The Supreme Court of the United States tightened the time limits for whistle-blower lawsuits that accuse contractors of overbilling the federal government during overseas conflicts. The ruling is a victory for KBR Inc. and Halliburton Co.
The justices Tuesday unanimously said people filing civil suits under the U.S. False Claims Act can’t take advantage of a World War II-era law that extends the deadlines for criminal prosecutions during wartime.
The ruling will help KBR and Halliburton stop a lawsuit accusing them of overbilling the U.S. for work on water-purification projects at two camps in Iraq. The suit is being pressed by Benjamin Carter, who was hired to work on the projects in 2005.
The ruling is a defeat for the Obama administration, which argued that the 1942 Wartime Suspension of Limitations Act extends the deadlines for civil suits, as well as criminal prosecutions.

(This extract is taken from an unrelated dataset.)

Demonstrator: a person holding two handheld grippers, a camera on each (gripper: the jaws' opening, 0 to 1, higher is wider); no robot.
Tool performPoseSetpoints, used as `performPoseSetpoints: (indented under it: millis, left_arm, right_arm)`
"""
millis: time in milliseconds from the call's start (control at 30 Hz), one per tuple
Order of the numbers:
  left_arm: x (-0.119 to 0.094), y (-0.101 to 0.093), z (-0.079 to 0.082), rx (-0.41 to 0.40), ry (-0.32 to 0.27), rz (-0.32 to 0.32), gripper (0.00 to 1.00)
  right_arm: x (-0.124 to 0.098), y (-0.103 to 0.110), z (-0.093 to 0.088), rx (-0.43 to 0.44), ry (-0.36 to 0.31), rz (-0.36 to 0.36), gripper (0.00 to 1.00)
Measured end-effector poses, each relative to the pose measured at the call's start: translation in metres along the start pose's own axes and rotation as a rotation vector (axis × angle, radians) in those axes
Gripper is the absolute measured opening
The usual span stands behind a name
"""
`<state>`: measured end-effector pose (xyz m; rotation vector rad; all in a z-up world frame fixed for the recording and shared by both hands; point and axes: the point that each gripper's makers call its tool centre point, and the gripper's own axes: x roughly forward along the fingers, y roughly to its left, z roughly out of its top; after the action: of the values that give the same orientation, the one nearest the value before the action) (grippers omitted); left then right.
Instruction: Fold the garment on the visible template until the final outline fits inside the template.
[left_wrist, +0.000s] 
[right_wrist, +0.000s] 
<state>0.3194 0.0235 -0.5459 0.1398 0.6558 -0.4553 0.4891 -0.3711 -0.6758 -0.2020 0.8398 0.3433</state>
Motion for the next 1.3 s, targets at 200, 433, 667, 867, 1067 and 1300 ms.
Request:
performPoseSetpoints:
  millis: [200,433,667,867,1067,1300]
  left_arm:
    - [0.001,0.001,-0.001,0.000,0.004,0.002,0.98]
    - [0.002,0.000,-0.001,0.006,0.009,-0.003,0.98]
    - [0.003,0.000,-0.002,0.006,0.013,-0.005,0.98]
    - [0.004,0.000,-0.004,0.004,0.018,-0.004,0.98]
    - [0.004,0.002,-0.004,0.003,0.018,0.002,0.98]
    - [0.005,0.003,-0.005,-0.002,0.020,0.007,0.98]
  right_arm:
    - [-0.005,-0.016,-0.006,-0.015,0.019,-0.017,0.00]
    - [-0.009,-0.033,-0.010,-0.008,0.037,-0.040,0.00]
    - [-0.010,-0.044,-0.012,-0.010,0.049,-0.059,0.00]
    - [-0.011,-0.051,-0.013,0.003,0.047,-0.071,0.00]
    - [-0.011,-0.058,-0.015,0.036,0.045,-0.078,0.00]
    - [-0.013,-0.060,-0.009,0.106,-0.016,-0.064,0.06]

A separate aspect of the decision may hurt government contractors in other contexts. The high court rejected the companies’ argument that Carter’s case was barred because of an earlier suit that made similar allegations.
The False Claims Act says that contractors don’t have to face duplicative suits and that only the first plaintiff to raise an issue can press a claim. The Supreme Court said that rule doesn’t apply when the earlier suit has been dismissed.
The False Claims Act lets whistle-blowers sue on behalf of the federal government and collect a portion of any damages awarded.
The case is Kellogg Brown & Root v. United States ex rel. Carter, 12-1497.